[Collection entries]

►

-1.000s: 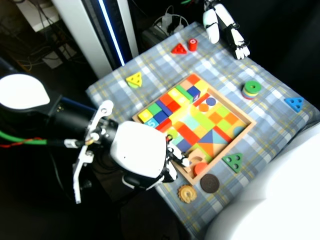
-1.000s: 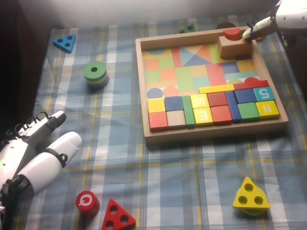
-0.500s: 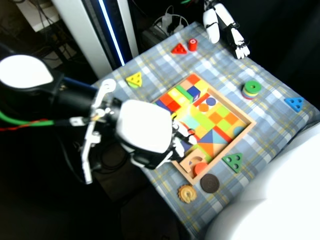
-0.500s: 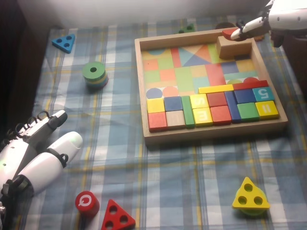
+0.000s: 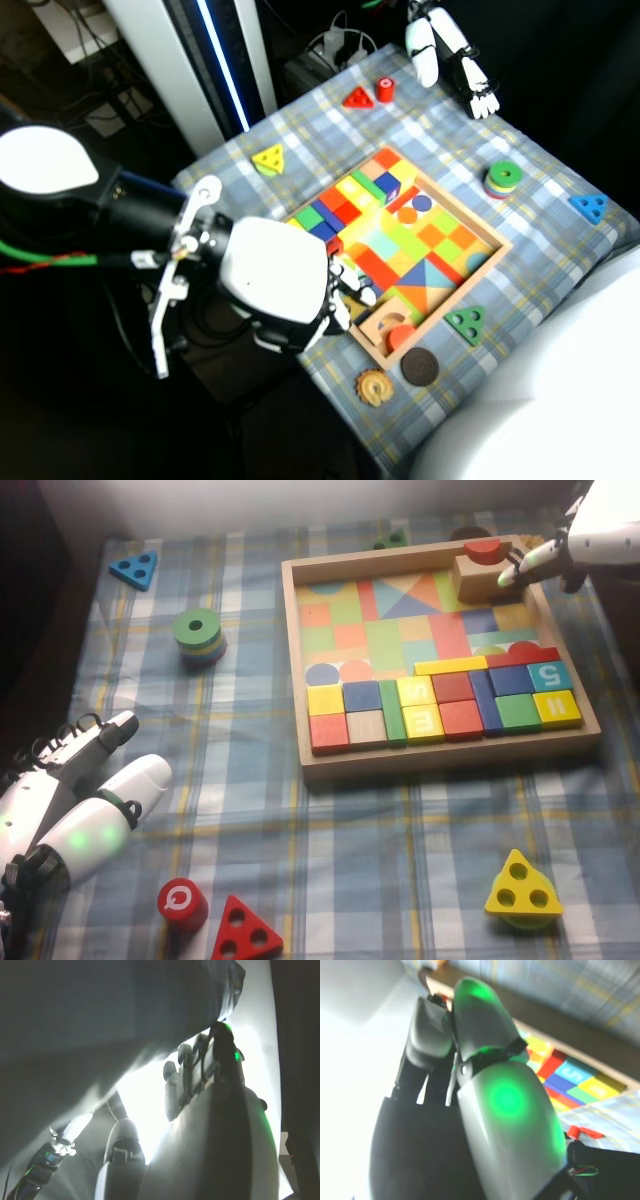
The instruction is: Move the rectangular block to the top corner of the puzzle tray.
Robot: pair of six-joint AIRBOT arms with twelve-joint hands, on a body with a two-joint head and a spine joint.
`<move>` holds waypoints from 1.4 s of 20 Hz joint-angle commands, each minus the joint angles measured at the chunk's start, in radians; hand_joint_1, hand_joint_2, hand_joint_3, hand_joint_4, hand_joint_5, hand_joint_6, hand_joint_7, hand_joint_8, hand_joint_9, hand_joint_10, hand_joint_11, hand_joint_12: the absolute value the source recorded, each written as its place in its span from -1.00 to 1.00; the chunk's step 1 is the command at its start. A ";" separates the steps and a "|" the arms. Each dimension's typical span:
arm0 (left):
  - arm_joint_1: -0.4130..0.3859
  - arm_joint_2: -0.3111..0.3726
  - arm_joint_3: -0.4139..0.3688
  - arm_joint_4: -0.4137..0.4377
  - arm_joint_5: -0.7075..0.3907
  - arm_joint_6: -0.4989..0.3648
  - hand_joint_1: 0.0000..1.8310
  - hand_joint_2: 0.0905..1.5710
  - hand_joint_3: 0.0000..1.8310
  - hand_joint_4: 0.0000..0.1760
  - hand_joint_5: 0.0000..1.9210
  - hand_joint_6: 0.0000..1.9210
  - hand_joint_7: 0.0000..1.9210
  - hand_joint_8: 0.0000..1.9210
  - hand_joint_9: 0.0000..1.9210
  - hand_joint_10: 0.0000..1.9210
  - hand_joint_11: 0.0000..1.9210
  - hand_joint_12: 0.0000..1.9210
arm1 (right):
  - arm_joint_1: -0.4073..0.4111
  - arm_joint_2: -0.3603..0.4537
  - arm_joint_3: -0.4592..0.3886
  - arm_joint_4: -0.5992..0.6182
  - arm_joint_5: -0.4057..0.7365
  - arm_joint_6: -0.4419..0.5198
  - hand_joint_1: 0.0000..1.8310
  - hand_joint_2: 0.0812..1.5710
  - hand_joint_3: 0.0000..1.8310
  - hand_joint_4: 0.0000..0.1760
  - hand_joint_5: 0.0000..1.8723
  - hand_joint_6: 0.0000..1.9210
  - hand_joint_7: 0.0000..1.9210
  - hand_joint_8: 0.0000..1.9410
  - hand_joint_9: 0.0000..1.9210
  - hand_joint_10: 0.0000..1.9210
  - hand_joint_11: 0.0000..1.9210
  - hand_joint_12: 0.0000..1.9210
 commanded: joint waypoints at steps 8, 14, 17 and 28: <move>-0.003 0.008 0.000 0.045 -0.109 -0.007 -1.00 0.56 -1.00 -0.25 -0.68 -0.99 -0.75 -1.00 -0.91 -0.99 -1.00 -1.00 | 0.008 -0.041 0.090 0.030 -0.017 -0.005 0.82 0.39 -1.00 -0.84 -0.55 -1.00 0.28 1.00 0.51 1.00 0.55 1.00; -0.003 0.008 0.000 0.045 -0.109 -0.007 -1.00 0.56 -1.00 -0.23 -0.69 -1.00 -0.75 -0.99 -0.91 -0.99 -1.00 -1.00 | 0.008 -0.044 0.106 0.030 -0.022 -0.005 0.81 0.45 -0.99 -0.78 -0.60 -1.00 0.33 1.00 0.57 1.00 0.65 1.00; -0.003 0.008 0.000 0.045 -0.109 -0.007 -1.00 0.56 -1.00 -0.13 -0.70 -1.00 -0.77 -1.00 -0.93 -1.00 -1.00 -1.00 | 0.009 -0.045 0.107 0.030 -0.022 -0.005 0.80 0.46 -0.99 -0.80 -0.64 -1.00 0.28 1.00 0.55 1.00 0.64 1.00; -0.003 0.007 0.001 0.044 -0.108 -0.007 -1.00 0.56 -1.00 -0.30 -0.69 -1.00 -0.76 -1.00 -0.92 -1.00 -1.00 -1.00 | 0.016 -0.016 0.034 0.035 -0.022 -0.005 0.85 0.44 -1.00 -1.00 -0.60 -1.00 0.13 1.00 0.44 1.00 0.52 1.00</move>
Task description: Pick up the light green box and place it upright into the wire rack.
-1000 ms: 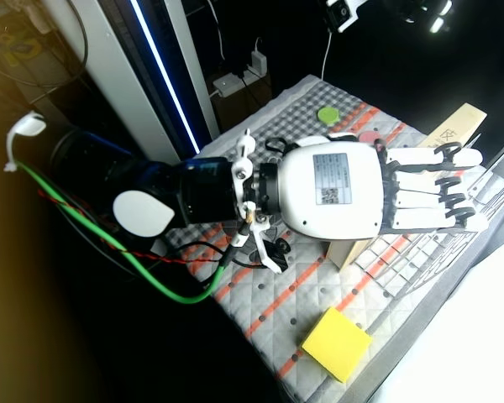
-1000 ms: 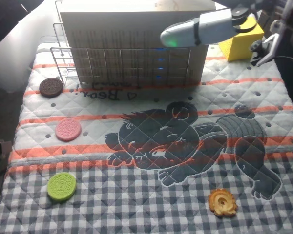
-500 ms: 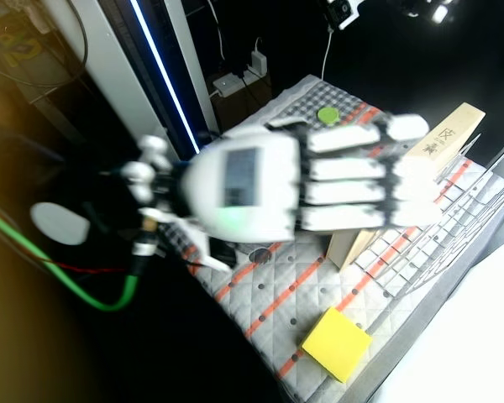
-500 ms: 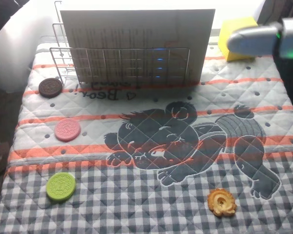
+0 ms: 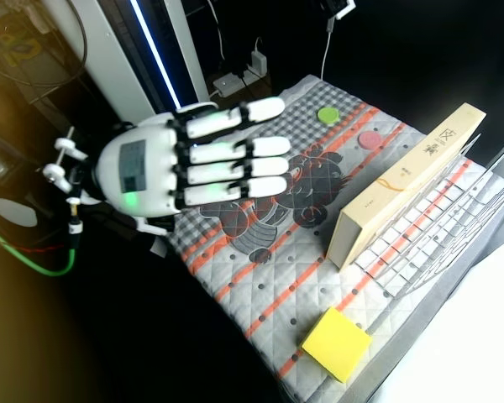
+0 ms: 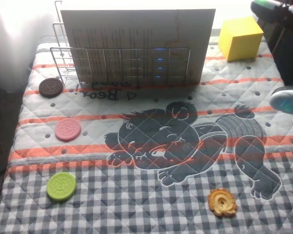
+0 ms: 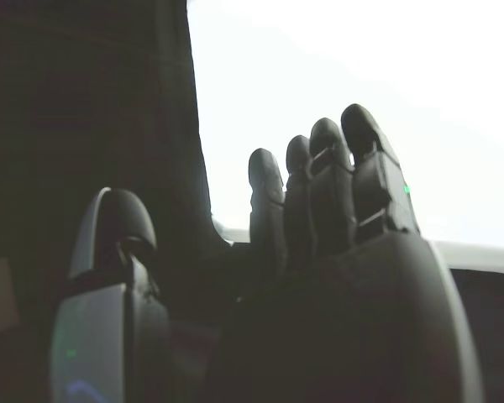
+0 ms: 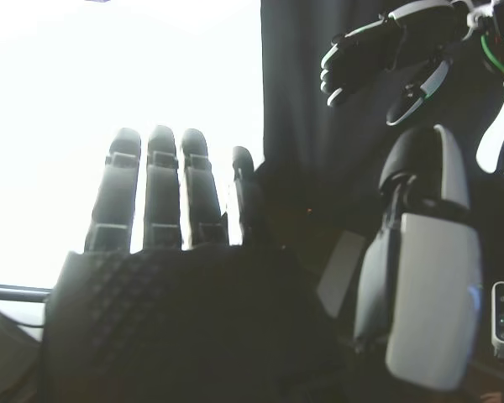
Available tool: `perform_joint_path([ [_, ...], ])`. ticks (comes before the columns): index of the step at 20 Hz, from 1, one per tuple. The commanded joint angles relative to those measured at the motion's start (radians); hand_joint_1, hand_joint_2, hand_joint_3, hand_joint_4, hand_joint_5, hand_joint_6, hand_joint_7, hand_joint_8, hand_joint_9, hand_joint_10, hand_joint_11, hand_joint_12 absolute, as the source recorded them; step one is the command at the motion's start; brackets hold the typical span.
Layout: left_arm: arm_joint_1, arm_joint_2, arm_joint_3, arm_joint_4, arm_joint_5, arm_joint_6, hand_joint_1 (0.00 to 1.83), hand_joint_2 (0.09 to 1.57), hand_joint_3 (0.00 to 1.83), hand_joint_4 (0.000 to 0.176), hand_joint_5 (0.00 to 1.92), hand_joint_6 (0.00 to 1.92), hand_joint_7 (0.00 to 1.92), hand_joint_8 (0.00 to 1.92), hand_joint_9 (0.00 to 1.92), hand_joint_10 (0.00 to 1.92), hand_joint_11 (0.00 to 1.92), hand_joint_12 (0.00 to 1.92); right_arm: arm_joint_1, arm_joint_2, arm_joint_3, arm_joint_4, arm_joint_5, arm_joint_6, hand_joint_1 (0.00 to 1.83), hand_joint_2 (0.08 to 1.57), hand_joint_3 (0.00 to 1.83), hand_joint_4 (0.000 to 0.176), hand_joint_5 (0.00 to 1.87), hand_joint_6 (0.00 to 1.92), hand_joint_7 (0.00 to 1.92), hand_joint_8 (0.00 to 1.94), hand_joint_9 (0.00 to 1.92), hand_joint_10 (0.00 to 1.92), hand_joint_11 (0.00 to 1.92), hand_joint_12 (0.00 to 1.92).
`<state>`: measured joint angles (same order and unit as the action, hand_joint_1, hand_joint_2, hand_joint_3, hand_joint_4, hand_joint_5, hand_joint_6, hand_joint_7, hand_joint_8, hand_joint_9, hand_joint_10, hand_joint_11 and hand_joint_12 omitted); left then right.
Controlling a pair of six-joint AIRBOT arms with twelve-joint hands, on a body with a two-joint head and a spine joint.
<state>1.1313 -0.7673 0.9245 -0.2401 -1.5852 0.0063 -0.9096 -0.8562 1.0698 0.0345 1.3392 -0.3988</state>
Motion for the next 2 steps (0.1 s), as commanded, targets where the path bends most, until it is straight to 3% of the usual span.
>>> perform_joint_path([
  [1,-0.001,-0.001,0.006,-0.009,-0.142,-0.006,0.61,1.02,0.00,0.055,0.21,0.00,0.28,0.00,0.30,0.00,0.00,0.62,0.002,0.002,-0.009,0.030,0.160,0.004,0.54,1.00,0.00,0.076,0.13,0.00,0.31,0.01,0.30,0.01,0.22,0.05],
  [2,0.000,-0.001,0.011,-0.011,-0.145,-0.006,0.59,1.01,0.00,0.023,0.18,0.00,0.29,0.00,0.33,0.01,0.00,0.71,-0.005,0.005,-0.014,0.032,0.172,0.004,0.57,0.97,0.00,0.073,0.13,0.00,0.32,0.01,0.29,0.00,0.19,0.04],
])
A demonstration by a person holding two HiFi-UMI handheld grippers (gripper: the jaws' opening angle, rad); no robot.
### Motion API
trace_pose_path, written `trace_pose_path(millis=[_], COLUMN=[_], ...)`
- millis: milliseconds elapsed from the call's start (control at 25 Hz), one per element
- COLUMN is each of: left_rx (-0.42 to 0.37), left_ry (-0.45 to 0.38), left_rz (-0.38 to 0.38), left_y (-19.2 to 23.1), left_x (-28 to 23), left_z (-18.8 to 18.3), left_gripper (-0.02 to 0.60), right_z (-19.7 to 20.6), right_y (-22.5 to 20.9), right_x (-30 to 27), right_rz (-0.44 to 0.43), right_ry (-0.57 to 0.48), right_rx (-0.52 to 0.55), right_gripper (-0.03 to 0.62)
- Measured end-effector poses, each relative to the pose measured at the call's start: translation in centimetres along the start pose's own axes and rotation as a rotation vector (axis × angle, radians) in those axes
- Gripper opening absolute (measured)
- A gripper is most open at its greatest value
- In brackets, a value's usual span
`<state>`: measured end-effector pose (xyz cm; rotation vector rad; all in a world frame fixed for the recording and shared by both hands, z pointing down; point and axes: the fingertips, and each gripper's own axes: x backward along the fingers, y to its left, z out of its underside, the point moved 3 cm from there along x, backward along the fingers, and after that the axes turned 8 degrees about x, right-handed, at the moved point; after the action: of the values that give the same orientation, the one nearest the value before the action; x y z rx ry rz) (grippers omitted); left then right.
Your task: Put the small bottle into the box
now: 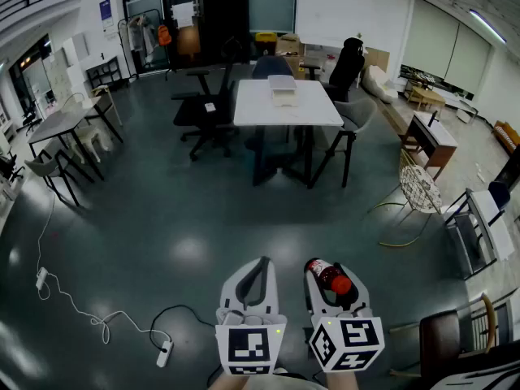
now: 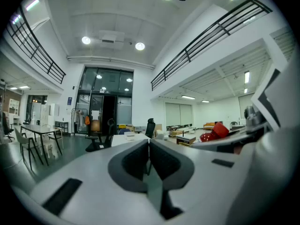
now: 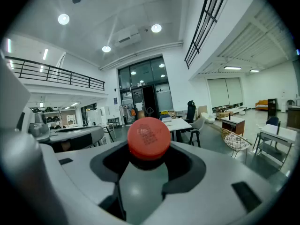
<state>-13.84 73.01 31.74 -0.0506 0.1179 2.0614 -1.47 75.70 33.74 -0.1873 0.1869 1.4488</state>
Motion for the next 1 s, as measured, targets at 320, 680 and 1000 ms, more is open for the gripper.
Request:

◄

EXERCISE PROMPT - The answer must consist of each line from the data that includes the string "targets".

RESULT -
Motion for the next 2 steps (0.1 s), as commanded, targets where the path bends most, until it is straight to 3% of the usual span.
Motion for the next 1 s, as measured, targets at 320, 680 and 1000 ms, more is open for the gripper.

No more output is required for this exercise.